True Multi-Level Rollup

Rolls raw materials into a component, that component into a sub-assembly, and the sub-assembly into a finished good — not just a single flat stage like most free tools.

Overhead & Scrap Compound Correctly

Overhead and scrap loss compound at each stage, not just tacked on at the end — dividing by (1 − scrap rate) at every step instead of applying one rough buffer at the finish line.

Works for 1, 2, or 3-Stage Builds

Leave Stage 2 and/or Stage 3 at their pass-through defaults if your product doesn't need that many stages — no formulas to touch, no fragile multi-tab spreadsheet to maintain.

Frequently Asked Questions

What is a BOM cost rollup, and how is it different from a simple parts list?

A bill of materials (BOM) lists every part and material that goes into a product. A cost rollup takes that list a step further — it calculates the total cost to produce one finished unit by adding up material, labor, overhead, and scrap loss at every stage of production, not just tallying line-item prices.

The distinction matters most when your product has sub-assemblies. A simple parts list might show "10 screws at $0.05, 1 bracket at $2.00" and add them up. A true rollup recognizes that the bracket itself was manufactured from raw material plus labor plus its own overhead and scrap rate — and that cost has to be correctly baked in before it becomes an input to the next stage. Skip that step and you're pricing your product on an incomplete cost, which either erodes your margin without you noticing or makes you overprice when you didn't need to.

How do I calculate the cost of a multi-level BOM step by step?

Work from raw materials upward, one stage at a time, and let each stage's finished cost become the next stage's input cost:

  1. Stage 1: Add raw material cost + labor cost to get a base cost. Apply your overhead rate, then divide by (1 − scrap rate) to get the true cost per usable unit — dividing by scrap rate (not just adding it) is what correctly accounts for the units that don't survive QC.
  2. Stage 2: Multiply Stage 1's unit cost by however many of those units go into one Stage 2 assembly, then add any new material and labor introduced at this stage. Apply Stage 2's own overhead and scrap rate the same way.
  3. Stage 3: Repeat the same pattern to get your finished-good cost.

Using the calculator's defaults: a component costs $13.93 after Stage 1's 15% overhead and 3% scrap. Two of those feed into a sub-assembly that costs $38.13 after Stage 2's own overhead and scrap. That sub-assembly becomes a $50.95 finished good after Stage 3. Each stage's overhead and scrap compounds on top of everything already built into the number before it — that's the part flat, single-level costing sheets miss.

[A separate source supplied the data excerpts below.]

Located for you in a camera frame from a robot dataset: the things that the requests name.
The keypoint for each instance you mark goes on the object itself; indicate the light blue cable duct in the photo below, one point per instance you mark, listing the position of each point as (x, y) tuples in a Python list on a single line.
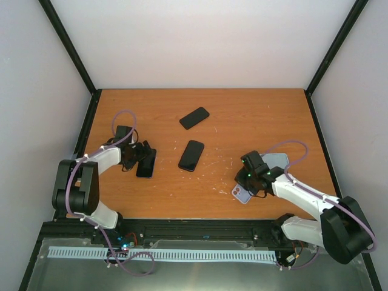
[(170, 255)]

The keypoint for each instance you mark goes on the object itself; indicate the lavender phone case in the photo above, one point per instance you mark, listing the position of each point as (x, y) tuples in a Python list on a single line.
[(241, 194)]

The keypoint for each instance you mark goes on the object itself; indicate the black phone on table top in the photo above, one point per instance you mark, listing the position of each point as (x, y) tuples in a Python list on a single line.
[(194, 118)]

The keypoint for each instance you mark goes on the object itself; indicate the black frame post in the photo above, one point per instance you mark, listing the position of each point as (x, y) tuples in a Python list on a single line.
[(67, 43), (343, 32)]

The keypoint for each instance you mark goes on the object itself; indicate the purple phone black screen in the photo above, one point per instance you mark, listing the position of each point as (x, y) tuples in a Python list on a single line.
[(191, 156)]

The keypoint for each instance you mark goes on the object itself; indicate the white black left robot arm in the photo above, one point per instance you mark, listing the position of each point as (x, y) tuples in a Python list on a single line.
[(76, 191)]

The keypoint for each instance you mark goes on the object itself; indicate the light blue phone case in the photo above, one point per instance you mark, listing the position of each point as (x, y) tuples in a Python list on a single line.
[(276, 160)]

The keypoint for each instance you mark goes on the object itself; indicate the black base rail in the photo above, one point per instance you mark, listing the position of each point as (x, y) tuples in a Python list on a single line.
[(256, 233)]

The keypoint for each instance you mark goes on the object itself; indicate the blue phone black screen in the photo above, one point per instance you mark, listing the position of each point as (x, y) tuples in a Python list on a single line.
[(145, 167)]

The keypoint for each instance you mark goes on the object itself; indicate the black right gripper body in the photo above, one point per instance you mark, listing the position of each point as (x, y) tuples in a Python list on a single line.
[(247, 180)]

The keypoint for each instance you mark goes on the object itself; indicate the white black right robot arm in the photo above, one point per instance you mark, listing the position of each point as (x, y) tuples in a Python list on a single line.
[(337, 224)]

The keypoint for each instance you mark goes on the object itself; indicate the black right frame post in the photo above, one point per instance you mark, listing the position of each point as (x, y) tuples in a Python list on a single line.
[(343, 32)]

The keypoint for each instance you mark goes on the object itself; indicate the black left frame post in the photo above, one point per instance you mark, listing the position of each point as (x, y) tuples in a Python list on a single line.
[(67, 43)]

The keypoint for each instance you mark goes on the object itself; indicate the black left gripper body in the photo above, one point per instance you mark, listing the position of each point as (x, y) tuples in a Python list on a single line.
[(135, 156)]

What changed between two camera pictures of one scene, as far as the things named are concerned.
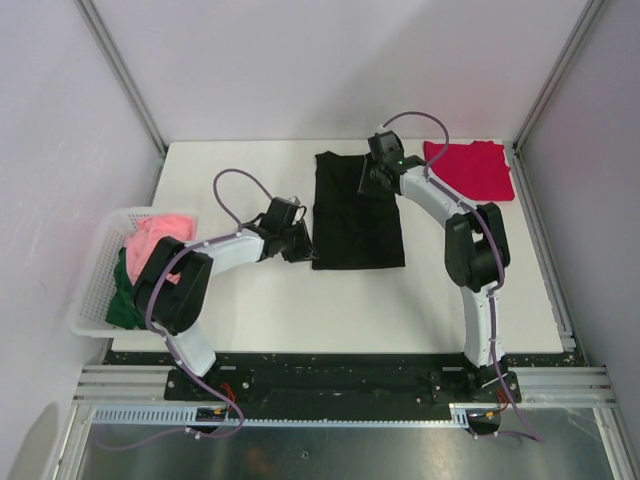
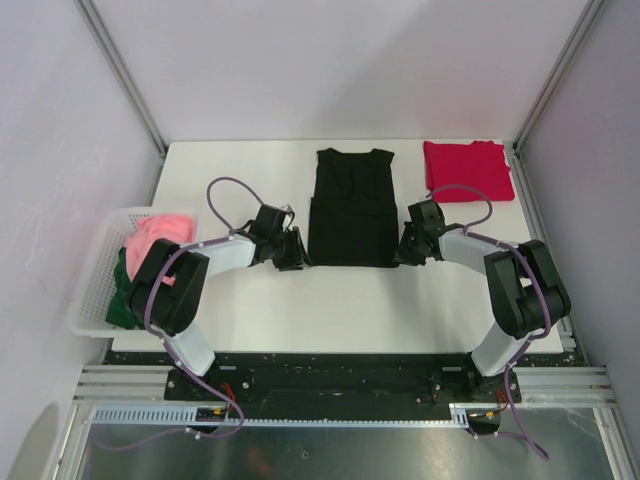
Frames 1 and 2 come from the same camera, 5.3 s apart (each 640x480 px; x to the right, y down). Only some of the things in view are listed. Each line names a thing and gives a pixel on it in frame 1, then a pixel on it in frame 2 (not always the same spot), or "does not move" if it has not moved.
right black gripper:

How do I skip Stage 2 or Stage 3 if my product doesn't have that many stages?

Both extra stages are optional and built to pass costs straight through unchanged when you don't need them — you're not forcing your simpler product into a 3-stage structure.

To skip Stage 2 (you go straight from raw materials to a finished good with no separate sub-assembly step), set:

  • Components Per Sub-Assembly = 1
  • Additional Material Cost = $0
  • Labor Cost = $0
  • Overhead Rate = 0%
  • Scrap Rate = 0%

To skip Stage 3 (your product stops at the sub-assembly level), set the same five values to the same defaults in the Stage 3 fields.

With those values in place, that stage's unit cost comes out identical to the stage before it — the calculator correctly reports one number all the way through, whether you're running a 1-stage, 2-stage, or 3-stage build. If you only make a single flat part, set both Stage 2 and Stage 3 to these values and your finished-good cost will simply equal your Stage 1 unit cost.

What's a normal overhead rate and scrap rate for manufacturing?

Overhead rates commonly run 10–25% of direct material and labor cost for small and mid-sized manufacturers, though it varies widely by industry — a job shop with expensive equipment and low volume sits at the high end, while a high-volume, low-complexity operation sits lower. If you don't know your actual overhead rate, a rough starting point is to divide your total annual facility, equipment, and indirect labor cost by your total annual direct material + labor cost.

Scrap rates depend heavily on process maturity and part complexity: well-controlled processes for simple parts often run under 2%, while newer processes, tight tolerances, or hand-assembly steps can run 5% or higher. If your scrap rate is above 5% at any single stage, that stage is usually worth investigating before you finalize pricing — the cost impact compounds forward into every later stage.

Should I price my product off my calculated cost, or off what competitors charge?

Your calculated cost should set the floor, not the price. Competitor pricing tells you what the market will bear; your BOM rollup tells you whether you can profitably meet that price at all. The calculator handles both directions: enter a target selling price to see your resulting margin, or enter a target margin to see the price you'd need to charge to hit it.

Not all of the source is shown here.